# Task to carry out:
Leaving out the pictures, output each record exactly as it stands.

[Data records]
———

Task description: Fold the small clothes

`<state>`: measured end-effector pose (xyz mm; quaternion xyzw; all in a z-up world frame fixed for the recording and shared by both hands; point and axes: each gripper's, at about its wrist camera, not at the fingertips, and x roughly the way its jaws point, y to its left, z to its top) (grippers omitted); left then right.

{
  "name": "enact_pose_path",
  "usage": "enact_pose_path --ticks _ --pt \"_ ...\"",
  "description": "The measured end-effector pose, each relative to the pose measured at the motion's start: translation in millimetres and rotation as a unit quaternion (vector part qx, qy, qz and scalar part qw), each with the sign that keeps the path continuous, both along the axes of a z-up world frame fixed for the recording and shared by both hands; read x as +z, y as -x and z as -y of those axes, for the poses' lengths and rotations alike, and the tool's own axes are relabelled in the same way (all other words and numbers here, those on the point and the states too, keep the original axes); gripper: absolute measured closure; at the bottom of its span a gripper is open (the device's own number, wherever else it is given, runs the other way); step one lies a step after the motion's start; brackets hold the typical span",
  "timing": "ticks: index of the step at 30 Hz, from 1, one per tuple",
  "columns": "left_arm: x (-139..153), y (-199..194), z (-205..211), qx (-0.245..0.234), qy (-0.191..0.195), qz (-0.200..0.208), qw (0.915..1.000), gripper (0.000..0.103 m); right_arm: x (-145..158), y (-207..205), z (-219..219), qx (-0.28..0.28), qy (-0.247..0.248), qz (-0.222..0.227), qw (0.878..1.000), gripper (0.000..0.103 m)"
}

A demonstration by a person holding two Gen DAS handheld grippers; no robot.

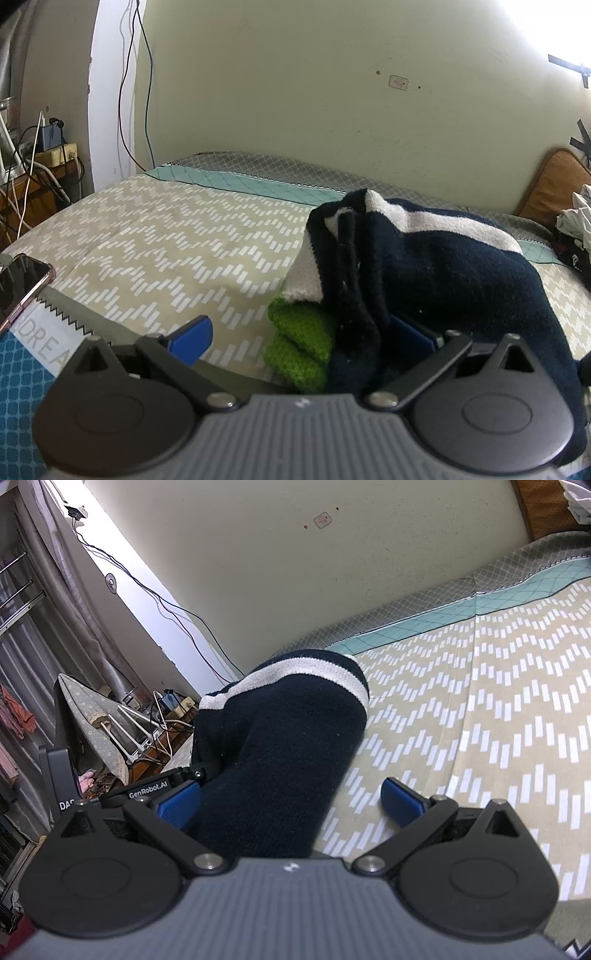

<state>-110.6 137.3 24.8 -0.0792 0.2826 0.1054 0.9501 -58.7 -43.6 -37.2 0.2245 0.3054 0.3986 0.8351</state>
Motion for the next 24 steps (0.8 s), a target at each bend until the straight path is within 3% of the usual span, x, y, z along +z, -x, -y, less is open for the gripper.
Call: enact_pose_path --ticks 24 --pt "0.9 -0.2 1.6 -0.008 -0.012 0.001 0.9999 0.000 1.0 -3.2 0.5 -0.004 0.005 0.004 1.000 0.000"
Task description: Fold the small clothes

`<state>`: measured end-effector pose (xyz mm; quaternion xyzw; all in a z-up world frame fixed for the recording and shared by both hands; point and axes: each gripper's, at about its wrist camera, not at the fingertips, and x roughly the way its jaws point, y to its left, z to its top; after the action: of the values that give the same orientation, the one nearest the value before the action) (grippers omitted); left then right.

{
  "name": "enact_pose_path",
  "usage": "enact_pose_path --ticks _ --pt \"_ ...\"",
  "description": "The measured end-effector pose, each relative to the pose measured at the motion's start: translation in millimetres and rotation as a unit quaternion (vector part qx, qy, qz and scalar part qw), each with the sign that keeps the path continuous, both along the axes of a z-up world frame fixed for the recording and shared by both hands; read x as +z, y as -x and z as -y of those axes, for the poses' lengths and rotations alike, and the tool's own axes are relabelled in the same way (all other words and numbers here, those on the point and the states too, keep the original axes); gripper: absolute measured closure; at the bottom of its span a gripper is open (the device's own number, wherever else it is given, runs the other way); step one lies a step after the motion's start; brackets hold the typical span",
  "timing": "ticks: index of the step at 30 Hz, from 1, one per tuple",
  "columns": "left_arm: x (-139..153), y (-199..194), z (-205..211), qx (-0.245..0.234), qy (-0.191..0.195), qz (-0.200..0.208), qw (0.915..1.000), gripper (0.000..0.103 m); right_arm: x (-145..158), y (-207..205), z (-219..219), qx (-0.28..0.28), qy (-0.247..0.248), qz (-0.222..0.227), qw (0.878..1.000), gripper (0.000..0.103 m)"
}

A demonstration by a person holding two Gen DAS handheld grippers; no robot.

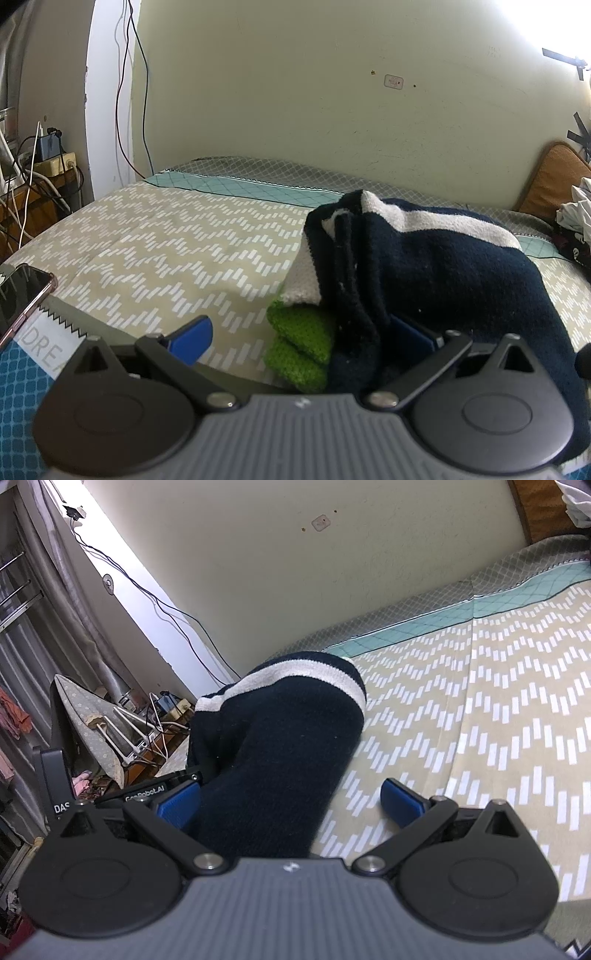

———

# Solution for this problem:
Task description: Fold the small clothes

`<state>`: measured end-effector pose (xyz mm; quaternion xyzw; all in a z-up world frame fixed for the recording and shared by both hands; point and axes: each gripper's, at about its wrist camera, not at the fingertips, and x roughly the way its jaws point, y to its left, z to its top) (grippers omitted); left then right.

{
  "name": "enact_pose_path",
  "usage": "enact_pose_path --ticks _ --pt \"_ ...\"",
  "description": "The measured end-effector pose, each relative to the pose measured at the motion's start: translation in millimetres and rotation as a unit quaternion (vector part qx, qy, qz and scalar part qw), each with the sign that keeps the path continuous, both along the axes of a z-up world frame fixed for the recording and shared by both hands; read x as +z, y as -x and z as -y of those axes, for the poses' lengths and rotations alike, and the tool's own axes are relabelled in the same way (all other words and numbers here, those on the point and the states too, keep the original axes); gripper: absolute measured closure; at the bottom of its span a gripper is open (the device's own number, wherever else it is given, runs the other way); step one lies a step after the motion's start; brackets hold the typical span",
  "timing": "ticks: index of the step at 30 Hz, from 1, one per tuple",
  "columns": "left_arm: x (-139..153), y (-199..194), z (-205..211), qx (-0.245..0.234), qy (-0.191..0.195), qz (-0.200..0.208), qw (0.915..1.000), gripper (0.000..0.103 m); right_arm: x (-145..158), y (-207..205), z (-219..219), qx (-0.28..0.28), qy (-0.247..0.248), qz (-0.222..0.227), qw (0.878..1.000), gripper (0.000..0.103 m)"
}

A demonstration by a person holding two Gen DAS handheld grippers; no robot.


<state>-110.6 137.3 24.8 -0.0792 0.2826 0.1054 0.9501 -58.7 -43.6 -37.2 0.2245 0.3054 0.3986 0.8351</state>
Motion for the next 24 steps (0.8 s), a target at each bend until the straight path is within 3% of the usual span, x, y, z along +z, -x, -y, less is open for the gripper.
Call: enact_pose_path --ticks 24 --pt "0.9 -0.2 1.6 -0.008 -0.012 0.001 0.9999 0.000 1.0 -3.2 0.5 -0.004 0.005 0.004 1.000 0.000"
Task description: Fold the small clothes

`<state>`: measured end-effector pose (xyz mm; quaternion xyzw; all in a z-up world frame fixed for the recording and shared by both hands; point and axes: each gripper's, at about its wrist camera, not at the fingertips, and x roughly the way its jaws point, y to its left, z to its top; after the action: of the values that give the same orientation, the one nearest the value before the action) (grippers omitted); left then right.

{
  "name": "enact_pose_path",
  "usage": "enact_pose_path --ticks _ --pt \"_ ...\"",
  "description": "The measured end-effector pose, each relative to the pose measured at the motion's start: translation in millimetres and rotation as a unit quaternion (vector part qx, qy, qz and scalar part qw), each with the sign that keeps the path continuous, both along the axes of a z-up world frame fixed for the recording and shared by both hands; read x as +z, y as -x and z as -y of those axes, for the poses' lengths and rotations alike, and the tool's own axes are relabelled in the same way (all other words and numbers here, those on the point and the states too, keep the original axes); gripper: absolute measured closure; at the bottom of its span a gripper is open (the device's own number, wherever else it is given, runs the other way); step one lies a step after the motion's start; brackets hold the typical span",
  "timing": "ticks: index of the step at 30 Hz, from 1, one per tuple",
  "columns": "left_arm: x (-139..153), y (-199..194), z (-205..211), qx (-0.245..0.234), qy (-0.191..0.195), qz (-0.200..0.208), qw (0.915..1.000), gripper (0.000..0.103 m); right_arm: x (-145..158), y (-207..205), z (-219..219), qx (-0.28..0.28), qy (-0.247..0.248), qz (-0.222..0.227), qw (0.878..1.000), gripper (0.000..0.103 m)"
}

A demonstration by a person holding two Gen DAS handheld grippers; no robot.

What came before is the complete response.